- Work to complete
Answer with the exact lines of the following material from the one containing "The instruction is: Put" through the one containing "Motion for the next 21", both end lines included.
- - -
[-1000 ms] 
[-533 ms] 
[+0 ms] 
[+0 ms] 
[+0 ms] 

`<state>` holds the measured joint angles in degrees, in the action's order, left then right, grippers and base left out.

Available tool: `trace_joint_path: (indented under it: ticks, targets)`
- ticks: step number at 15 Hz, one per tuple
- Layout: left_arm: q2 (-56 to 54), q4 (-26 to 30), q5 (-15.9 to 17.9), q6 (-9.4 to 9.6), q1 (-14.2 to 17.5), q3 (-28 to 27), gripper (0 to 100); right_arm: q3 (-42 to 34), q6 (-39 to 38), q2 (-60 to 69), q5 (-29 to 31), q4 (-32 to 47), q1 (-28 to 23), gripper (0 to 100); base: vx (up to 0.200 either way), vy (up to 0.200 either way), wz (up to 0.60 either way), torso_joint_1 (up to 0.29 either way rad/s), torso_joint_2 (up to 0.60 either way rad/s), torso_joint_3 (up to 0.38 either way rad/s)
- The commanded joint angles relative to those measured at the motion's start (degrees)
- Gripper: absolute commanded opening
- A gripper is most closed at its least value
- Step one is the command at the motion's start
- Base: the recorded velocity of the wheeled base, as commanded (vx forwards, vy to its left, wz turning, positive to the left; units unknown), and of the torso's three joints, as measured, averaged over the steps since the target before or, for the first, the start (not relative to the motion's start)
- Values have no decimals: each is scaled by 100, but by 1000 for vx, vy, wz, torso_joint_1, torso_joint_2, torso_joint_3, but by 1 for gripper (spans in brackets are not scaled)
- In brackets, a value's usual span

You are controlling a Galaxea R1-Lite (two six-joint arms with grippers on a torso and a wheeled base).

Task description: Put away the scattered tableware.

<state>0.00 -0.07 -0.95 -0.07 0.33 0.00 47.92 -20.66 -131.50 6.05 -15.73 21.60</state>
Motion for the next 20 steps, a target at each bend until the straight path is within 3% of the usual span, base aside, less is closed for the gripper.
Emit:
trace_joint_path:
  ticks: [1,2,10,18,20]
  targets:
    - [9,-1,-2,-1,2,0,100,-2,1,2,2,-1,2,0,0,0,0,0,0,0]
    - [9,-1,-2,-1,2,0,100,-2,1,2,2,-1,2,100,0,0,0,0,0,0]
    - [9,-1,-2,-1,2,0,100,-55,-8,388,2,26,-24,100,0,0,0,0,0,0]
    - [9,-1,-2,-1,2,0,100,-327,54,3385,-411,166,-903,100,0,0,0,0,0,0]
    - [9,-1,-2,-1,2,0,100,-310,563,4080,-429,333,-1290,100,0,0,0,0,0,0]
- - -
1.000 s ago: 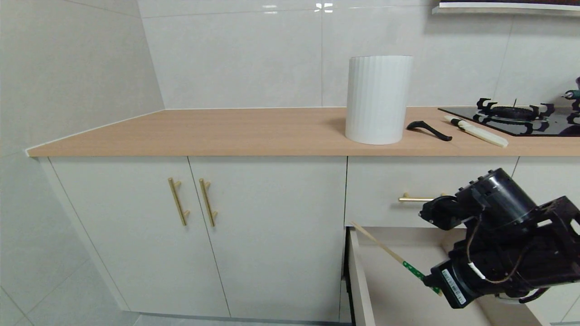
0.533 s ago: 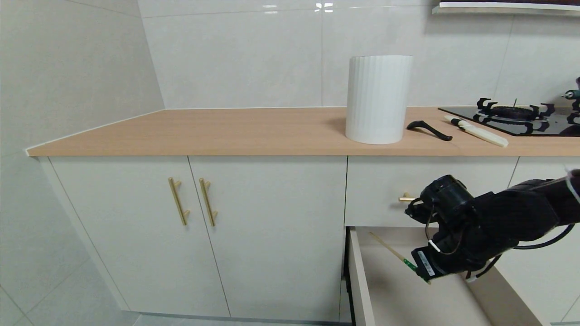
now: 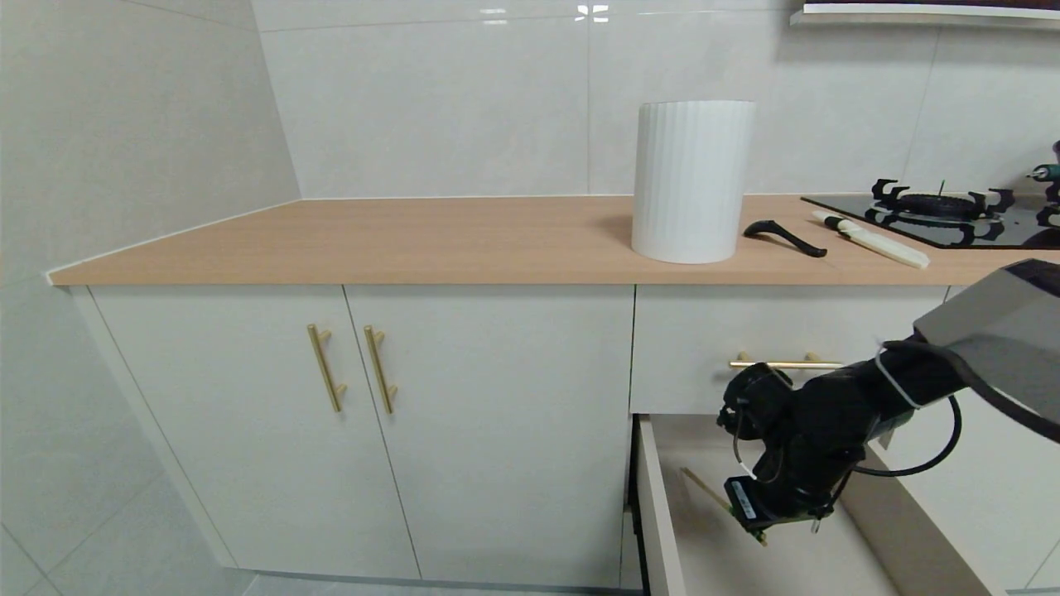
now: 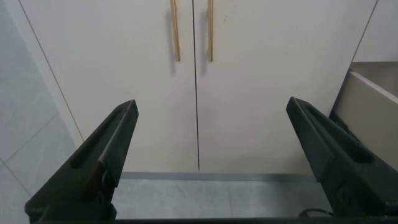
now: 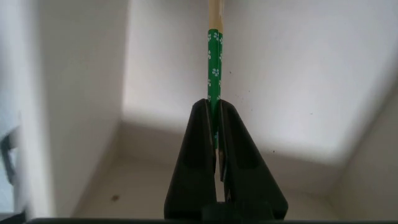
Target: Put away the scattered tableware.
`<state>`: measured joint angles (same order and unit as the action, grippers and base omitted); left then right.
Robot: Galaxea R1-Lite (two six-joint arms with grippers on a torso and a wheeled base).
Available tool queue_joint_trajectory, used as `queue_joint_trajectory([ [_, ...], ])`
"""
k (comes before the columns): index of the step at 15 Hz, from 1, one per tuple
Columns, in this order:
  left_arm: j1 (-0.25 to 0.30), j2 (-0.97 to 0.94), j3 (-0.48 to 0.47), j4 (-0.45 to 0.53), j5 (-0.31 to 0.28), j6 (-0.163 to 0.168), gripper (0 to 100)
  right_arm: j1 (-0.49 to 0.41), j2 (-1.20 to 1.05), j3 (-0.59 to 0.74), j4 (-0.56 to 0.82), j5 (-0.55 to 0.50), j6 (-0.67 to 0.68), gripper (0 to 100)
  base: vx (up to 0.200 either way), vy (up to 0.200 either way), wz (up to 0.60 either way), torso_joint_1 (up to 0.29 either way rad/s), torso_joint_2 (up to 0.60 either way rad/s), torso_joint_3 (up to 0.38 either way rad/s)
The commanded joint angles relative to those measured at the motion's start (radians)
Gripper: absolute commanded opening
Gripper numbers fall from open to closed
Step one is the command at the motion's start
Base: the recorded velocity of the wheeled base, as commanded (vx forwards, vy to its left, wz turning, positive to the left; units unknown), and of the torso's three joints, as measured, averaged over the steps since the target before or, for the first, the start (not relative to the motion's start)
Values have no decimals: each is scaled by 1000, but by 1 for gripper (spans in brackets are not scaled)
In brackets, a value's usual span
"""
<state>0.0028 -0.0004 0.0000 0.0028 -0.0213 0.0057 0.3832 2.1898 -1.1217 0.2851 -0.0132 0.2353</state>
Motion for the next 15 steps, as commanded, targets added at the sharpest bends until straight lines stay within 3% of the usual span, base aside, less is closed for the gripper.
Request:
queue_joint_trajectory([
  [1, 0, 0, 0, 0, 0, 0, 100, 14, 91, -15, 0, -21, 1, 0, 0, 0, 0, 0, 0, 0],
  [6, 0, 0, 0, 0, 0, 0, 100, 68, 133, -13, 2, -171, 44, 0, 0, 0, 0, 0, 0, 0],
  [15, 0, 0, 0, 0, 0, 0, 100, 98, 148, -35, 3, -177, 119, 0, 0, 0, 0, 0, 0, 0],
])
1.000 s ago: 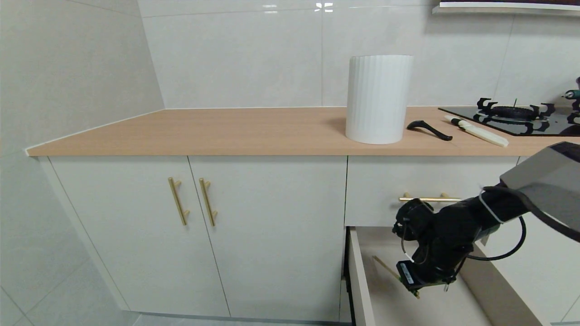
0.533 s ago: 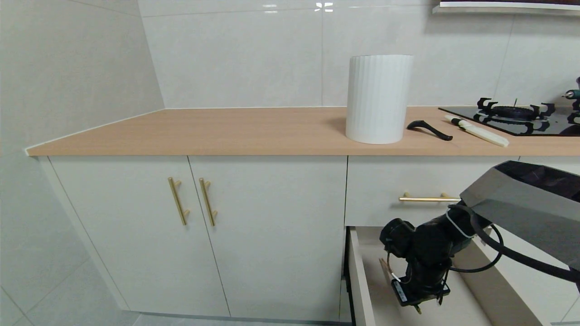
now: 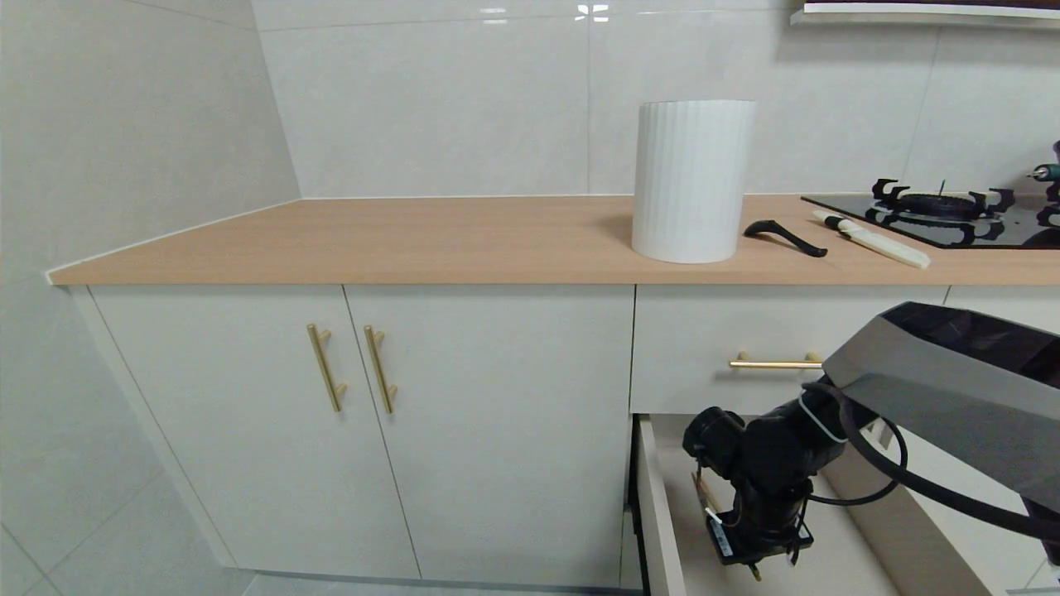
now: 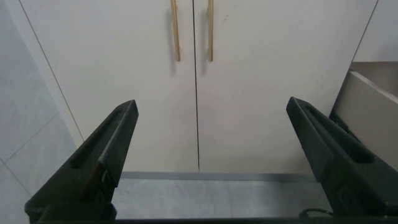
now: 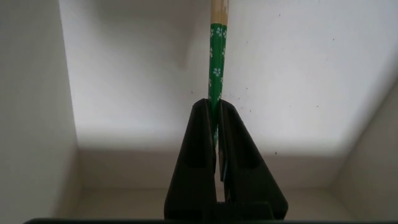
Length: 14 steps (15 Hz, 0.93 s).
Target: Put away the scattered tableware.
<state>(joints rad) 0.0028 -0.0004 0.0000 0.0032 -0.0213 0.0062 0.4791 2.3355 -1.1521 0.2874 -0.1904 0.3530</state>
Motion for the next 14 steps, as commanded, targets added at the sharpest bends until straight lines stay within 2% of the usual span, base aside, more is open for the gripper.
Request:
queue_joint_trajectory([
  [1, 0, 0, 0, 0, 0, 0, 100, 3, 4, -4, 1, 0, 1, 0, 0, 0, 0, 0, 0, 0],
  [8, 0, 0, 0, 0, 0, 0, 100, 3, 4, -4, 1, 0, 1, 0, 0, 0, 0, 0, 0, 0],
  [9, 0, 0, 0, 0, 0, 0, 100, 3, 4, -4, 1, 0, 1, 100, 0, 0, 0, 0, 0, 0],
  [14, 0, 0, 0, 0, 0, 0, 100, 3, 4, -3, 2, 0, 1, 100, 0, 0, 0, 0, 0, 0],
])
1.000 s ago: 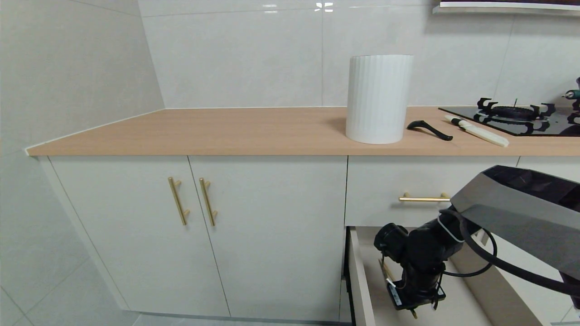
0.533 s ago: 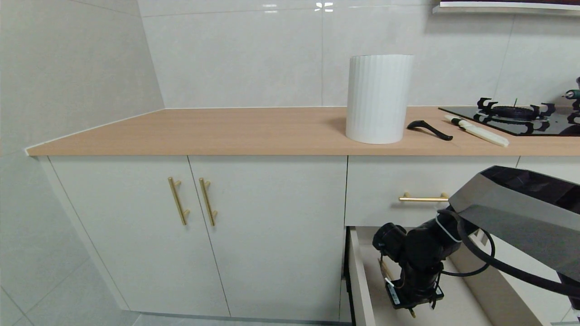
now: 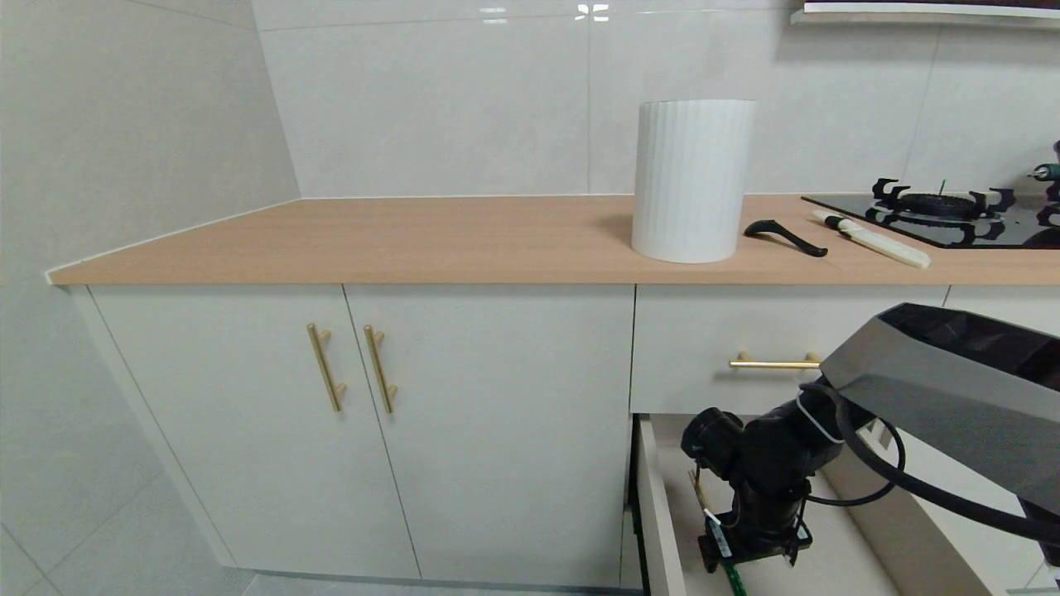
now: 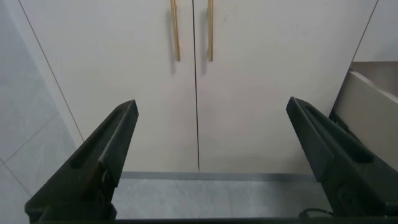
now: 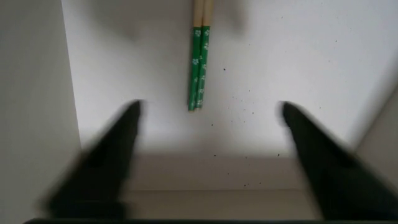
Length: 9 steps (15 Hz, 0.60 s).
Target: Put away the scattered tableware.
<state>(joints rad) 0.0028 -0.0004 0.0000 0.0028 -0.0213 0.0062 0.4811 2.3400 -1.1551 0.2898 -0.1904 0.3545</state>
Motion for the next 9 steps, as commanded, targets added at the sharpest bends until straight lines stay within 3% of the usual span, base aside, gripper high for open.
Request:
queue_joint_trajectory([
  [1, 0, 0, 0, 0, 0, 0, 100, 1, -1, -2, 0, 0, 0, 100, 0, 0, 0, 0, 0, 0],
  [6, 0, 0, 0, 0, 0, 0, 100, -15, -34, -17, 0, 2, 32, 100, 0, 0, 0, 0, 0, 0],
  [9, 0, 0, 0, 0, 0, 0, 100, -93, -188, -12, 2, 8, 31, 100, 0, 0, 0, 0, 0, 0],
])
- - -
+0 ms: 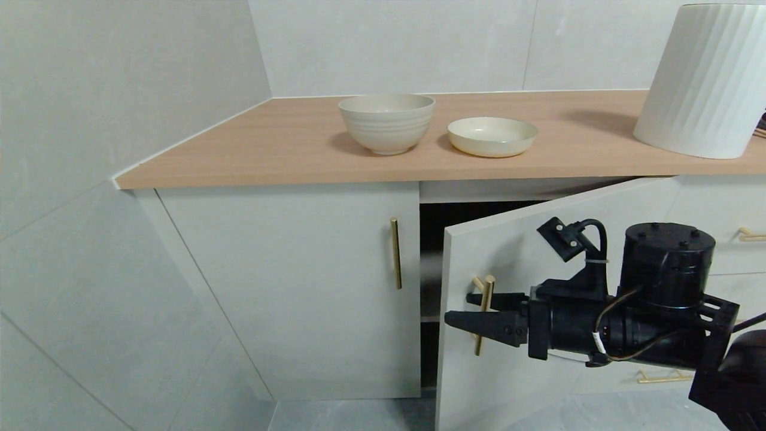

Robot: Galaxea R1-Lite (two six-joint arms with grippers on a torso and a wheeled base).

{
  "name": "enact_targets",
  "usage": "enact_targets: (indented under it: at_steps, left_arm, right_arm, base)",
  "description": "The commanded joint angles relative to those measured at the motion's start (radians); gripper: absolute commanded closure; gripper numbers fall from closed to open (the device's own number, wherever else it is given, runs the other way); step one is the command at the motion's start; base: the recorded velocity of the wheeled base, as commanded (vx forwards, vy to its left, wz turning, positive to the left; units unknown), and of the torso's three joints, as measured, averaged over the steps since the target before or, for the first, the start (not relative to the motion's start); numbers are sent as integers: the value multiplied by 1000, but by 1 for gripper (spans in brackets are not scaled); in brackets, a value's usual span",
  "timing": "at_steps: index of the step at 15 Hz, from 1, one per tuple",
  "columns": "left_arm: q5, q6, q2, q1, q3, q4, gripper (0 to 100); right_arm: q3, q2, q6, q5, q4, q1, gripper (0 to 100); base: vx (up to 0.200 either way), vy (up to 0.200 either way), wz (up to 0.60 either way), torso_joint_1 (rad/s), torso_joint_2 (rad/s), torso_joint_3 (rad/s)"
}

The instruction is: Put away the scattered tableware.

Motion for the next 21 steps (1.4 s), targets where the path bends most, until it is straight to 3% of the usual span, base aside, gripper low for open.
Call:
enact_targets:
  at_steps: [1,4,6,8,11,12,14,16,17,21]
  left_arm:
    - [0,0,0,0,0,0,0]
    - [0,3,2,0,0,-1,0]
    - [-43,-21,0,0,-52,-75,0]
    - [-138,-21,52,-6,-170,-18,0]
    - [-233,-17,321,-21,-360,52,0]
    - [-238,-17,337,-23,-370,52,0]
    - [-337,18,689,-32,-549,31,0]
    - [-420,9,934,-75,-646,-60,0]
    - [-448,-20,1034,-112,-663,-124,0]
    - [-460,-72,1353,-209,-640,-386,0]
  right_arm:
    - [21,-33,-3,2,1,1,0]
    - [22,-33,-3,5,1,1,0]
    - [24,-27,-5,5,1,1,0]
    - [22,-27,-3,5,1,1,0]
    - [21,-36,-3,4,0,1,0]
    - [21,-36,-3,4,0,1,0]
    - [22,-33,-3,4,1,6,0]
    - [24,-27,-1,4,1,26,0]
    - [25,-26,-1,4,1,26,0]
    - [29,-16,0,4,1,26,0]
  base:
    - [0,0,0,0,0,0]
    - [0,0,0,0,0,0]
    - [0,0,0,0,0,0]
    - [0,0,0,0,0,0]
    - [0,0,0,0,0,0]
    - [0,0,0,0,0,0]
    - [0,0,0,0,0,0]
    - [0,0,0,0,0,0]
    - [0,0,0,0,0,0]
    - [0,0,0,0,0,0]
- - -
- Task response
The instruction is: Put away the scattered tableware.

Motion for the next 21 steps (1.4 s), targets where the path bends most, until it is straight to 3% of the usual span, base aside, gripper low for open.

Now the exercise is finished.